= ACTION ITEM =
Return every line of the data below exactly, but do not include the images.

= DATASET EXTRACT =
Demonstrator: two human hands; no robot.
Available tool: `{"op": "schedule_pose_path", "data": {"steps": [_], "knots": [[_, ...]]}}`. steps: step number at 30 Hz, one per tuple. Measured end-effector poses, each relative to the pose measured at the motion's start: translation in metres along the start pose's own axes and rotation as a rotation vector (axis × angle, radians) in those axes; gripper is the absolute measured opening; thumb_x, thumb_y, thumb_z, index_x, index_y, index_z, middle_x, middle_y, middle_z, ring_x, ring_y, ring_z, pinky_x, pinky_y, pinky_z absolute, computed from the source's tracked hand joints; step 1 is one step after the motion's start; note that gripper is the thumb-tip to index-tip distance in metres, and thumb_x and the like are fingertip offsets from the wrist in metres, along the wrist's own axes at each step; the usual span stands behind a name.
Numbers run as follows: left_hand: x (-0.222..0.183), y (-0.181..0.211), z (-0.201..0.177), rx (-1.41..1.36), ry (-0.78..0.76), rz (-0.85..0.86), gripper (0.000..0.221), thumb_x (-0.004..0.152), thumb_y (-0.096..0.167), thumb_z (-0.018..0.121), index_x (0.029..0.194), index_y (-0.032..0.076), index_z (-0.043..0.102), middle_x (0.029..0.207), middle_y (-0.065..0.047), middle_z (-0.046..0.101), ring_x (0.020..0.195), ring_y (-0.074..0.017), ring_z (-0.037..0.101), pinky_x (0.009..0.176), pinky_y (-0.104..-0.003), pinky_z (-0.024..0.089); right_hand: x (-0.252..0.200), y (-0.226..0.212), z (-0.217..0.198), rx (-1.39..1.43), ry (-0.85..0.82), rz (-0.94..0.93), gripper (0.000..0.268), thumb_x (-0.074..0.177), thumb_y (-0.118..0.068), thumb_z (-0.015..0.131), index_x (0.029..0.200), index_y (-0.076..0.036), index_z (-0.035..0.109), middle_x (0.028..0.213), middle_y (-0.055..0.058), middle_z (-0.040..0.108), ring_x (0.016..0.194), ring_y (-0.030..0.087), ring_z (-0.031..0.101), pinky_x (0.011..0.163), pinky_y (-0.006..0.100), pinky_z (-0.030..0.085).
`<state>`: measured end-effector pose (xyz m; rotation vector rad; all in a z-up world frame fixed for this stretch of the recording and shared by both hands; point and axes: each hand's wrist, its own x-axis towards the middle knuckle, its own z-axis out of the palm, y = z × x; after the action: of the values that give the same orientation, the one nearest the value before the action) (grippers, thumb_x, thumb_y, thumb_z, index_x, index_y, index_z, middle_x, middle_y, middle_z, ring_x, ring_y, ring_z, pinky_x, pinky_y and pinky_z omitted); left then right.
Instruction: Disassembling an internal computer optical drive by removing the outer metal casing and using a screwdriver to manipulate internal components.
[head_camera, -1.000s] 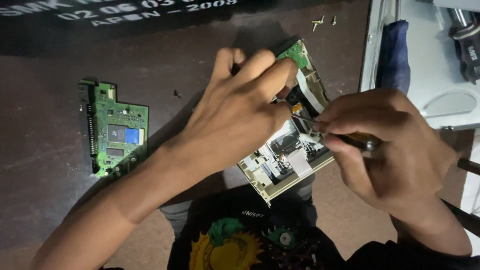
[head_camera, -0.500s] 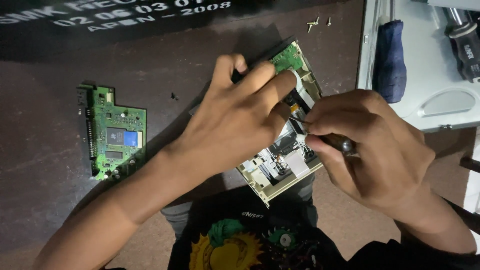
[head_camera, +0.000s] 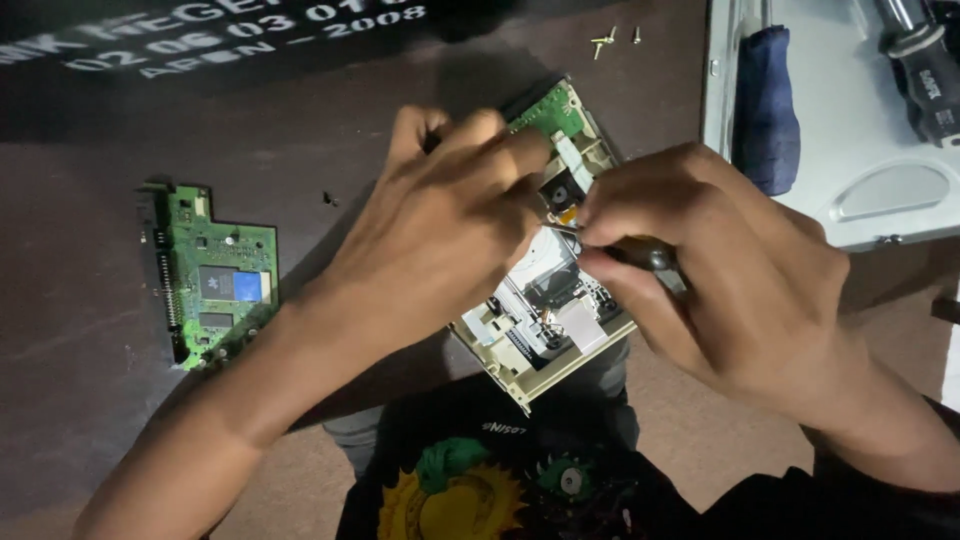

= WRITTEN SOLUTION =
Demonstrator: two human hands; no robot.
Available tool: `{"op": "schedule_pose_path", "data": {"steps": [_], "knots": [[_, ...]]}}`. steps: step number at 30 Hz, one per tuple. Measured end-effector poses, each relative to the pose measured at the motion's start: translation in metres along the start pose's own axes and rotation as a rotation vector (axis × angle, radians) in those axes; gripper is the absolute measured opening; thumb_x, thumb_y, thumb_z, index_x, index_y, index_z, middle_x, middle_y, middle_z, ring_x, ring_y, ring_z, pinky_x, pinky_y, pinky_z absolute, computed from the source's tracked hand joints; step 1 is one step after the motion's start; note that gripper is the thumb-tip to index-tip distance in metres, and thumb_x and the like are fingertip offsets from the wrist in metres, along the wrist's own axes at each step; the usual span stands behind a name.
Numbers run as follows: left_hand: x (-0.222..0.183), y (-0.181..0.211), z (-0.201..0.177), rx (-1.41..1.36), ry (-0.78..0.76), rz (-0.85..0.86), gripper (0.000..0.221), thumb_x (-0.004..0.152), thumb_y (-0.096..0.167), thumb_z (-0.018..0.121), index_x (0.029..0.194), index_y (-0.032..0.076), index_z (-0.043..0.102), middle_x (0.029..0.207), middle_y (-0.065..0.047), middle_z (-0.046..0.101), ring_x (0.020..0.195), ring_y (-0.074..0.017), ring_z (-0.037..0.101), pinky_x (0.009..0.176), pinky_y (-0.104..-0.003), pinky_z (-0.024..0.089); right_hand: x (-0.252..0.200), y (-0.226..0.212), z (-0.217..0.198), rx (-1.39..1.43), ry (-0.85..0.82), rz (-0.94..0.93), gripper (0.000..0.268), thumb_x (-0.074..0.177), thumb_y (-0.118..0.068), thumb_z (-0.015..0.131), index_x (0.029..0.200), index_y (-0.076..0.036), index_z (-0.035..0.109), middle_x (0.028..0.213), middle_y (-0.055..0.058), middle_z (-0.040..0.108), ring_x (0.016..0.194), ring_y (-0.030..0.087), ring_z (-0.031..0.101), pinky_x (0.011..0.163), pinky_y (-0.006..0.100), pinky_z (-0.030..0.085).
`<state>`: measured end-effector pose (xyz m; rotation vector rad; all in a z-up world frame fixed for this stretch of the recording and shared by both hands; point and axes: each hand's wrist, its own x-axis towards the middle knuckle, its own z-axis out of the palm, y = z × x; after the action: of the values that give the same orientation, the one nearest the value before the action) (grippers, thumb_x, thumb_y, thumb_z, index_x, index_y, index_z, middle_x, middle_y, middle_z, ring_x, ring_y, ring_z, pinky_x, pinky_y and pinky_z omitted); left then right.
Instruction: Disassembling an internal computer optical drive by removing the outer metal casing and using a screwdriver to manipulate internal components.
[head_camera, -1.000s] 
[head_camera, -0.500s] 
[head_camera, +0.000s] 

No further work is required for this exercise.